Similarly, high-frequency sub-band coefficient is changed into low frequency sub-band coefficient, using self-defined liveness calculation formula, to two width without making an uproar The liveness of the low frequency sub-band of acoustic image is calculated, and obtains noiseless infrared image X₁With noiseless ultraviolet image X₂At (j, k) Locate the liveness W of the low frequency sub-band of pixel₁ ^Low(j, k) and W₂ ^Low(j,k)。

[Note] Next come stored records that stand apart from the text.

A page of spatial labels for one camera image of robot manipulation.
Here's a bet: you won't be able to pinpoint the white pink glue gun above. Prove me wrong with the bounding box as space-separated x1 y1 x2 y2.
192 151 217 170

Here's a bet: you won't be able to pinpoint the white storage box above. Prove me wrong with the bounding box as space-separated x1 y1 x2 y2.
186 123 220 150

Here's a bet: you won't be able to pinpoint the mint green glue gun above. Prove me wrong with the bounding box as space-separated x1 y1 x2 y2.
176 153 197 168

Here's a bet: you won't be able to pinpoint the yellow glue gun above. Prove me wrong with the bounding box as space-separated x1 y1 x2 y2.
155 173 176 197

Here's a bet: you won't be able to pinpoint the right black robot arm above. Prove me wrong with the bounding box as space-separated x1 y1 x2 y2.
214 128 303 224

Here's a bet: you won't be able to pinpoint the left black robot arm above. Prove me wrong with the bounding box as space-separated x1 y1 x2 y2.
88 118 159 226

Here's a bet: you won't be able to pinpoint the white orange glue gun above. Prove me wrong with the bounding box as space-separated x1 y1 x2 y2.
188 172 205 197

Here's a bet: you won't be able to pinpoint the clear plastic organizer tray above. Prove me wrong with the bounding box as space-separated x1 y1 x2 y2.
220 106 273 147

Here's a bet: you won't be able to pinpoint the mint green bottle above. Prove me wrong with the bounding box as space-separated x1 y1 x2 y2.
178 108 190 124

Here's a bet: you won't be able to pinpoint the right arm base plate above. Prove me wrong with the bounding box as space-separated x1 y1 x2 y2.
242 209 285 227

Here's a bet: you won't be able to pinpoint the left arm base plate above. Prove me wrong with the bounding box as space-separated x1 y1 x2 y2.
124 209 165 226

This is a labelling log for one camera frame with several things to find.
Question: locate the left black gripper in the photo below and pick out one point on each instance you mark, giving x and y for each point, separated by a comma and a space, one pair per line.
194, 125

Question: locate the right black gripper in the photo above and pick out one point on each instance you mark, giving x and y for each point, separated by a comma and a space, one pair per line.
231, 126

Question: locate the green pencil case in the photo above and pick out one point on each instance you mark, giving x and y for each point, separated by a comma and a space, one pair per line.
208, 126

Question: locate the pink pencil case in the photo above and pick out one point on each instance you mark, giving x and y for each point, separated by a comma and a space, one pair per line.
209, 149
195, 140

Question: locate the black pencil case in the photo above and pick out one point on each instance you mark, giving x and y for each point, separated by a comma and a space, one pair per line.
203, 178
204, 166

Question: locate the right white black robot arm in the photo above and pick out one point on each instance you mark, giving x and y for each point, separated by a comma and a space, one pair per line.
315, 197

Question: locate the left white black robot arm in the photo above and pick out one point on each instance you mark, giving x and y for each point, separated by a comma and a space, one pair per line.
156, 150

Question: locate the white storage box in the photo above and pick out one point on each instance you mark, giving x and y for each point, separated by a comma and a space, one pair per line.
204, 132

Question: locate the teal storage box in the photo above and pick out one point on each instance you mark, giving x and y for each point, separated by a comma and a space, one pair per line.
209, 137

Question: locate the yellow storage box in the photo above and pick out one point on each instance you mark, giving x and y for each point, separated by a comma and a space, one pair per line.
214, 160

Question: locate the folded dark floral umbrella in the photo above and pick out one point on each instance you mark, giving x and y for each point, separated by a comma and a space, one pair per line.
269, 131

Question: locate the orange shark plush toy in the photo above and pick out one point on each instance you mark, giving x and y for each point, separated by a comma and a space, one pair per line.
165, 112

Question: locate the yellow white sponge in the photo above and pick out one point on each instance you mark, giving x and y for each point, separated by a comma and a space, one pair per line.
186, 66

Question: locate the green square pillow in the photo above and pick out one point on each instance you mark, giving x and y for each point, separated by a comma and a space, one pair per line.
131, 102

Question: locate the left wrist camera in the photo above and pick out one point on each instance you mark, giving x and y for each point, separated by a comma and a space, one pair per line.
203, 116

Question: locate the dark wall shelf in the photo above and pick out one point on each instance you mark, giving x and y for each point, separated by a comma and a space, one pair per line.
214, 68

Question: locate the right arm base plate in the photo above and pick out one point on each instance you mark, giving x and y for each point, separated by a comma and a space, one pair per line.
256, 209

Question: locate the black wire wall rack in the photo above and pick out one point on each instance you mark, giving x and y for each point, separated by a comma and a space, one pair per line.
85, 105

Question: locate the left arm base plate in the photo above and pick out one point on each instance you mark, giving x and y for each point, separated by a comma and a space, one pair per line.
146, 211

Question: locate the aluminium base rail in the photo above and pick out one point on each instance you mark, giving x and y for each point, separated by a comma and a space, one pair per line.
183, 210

6. a kind of fingerprint recognition system based on image co-registration according to claim 5, it is characterized in that, the fingerprint image Submodule is merged first to noiseless infrared image X₁With noiseless ultraviolet image X₂Liveness at point (j, k) place is compared, Corresponding liveness comparative result is obtained, according to liveness comparative result, value again is carried out to sub-band coefficients, new height is obtained Frequency sub-band coefficients and new low frequency sub-band coefficient, and using new sub-band coefficients as the target fingerprint image after fusion subband system Number, be specially：

In formula, sub-band coefficients of the X (j, k) for the target fingerprint image after fusion behind point (j, k) place again value, X₁(j, k) and X₂(j, k) is respectively noiseless infrared image X₁With noiseless ultraviolet image X₂Sub-band coefficients at point (j, k) place, W₁(j, k) and W₂(j, k) is respectively noiseless infrared image X₁With noiseless ultraviolet image X₂In (j, k) place pixel liveness, W₁(j,k) Including W₁ ^Low(j, k) andW₂(j, k) includes W₂ ^Low(j, k) andX₁(j, k) includes X₁ ^Low(j, K) andX₂(j, k) includes X₂ ^Low(j, k) andWork as X₁(j, k)=X₁ ^LowWhen (j, k), X₂ (j, k)=X₂ ^Low(j, k), W₁(j, k)=W₁ ^Low(j, k), W₂(j, k)=W₂ ^Low(j, k), when When, To adjust threshold value,X₁ ^Low(j, k) and X₂ ^Low(j, k) represents noiseless infrared image X respectively₁With noiseless ultraviolet image X₂Low frequency sub-band coefficient at pixel (j, k) place,WithRepresent noiseless infrared image X₁With noiseless ultraviolet image X₂High-frequency sub-band coefficient in n-th of direction of m-th of yardstick at pixel (j, k) place, J and K points The width and height of two width noise-free pictures are not represented；

The high-frequency sub-band coefficient of composograph and low frequency are used as by the use of new high-frequency sub-band coefficient and new low frequency sub-band coefficient Band coefficient, by NSCT inverse transformation reconstructed images, the target fingerprint image after being merged, and exported.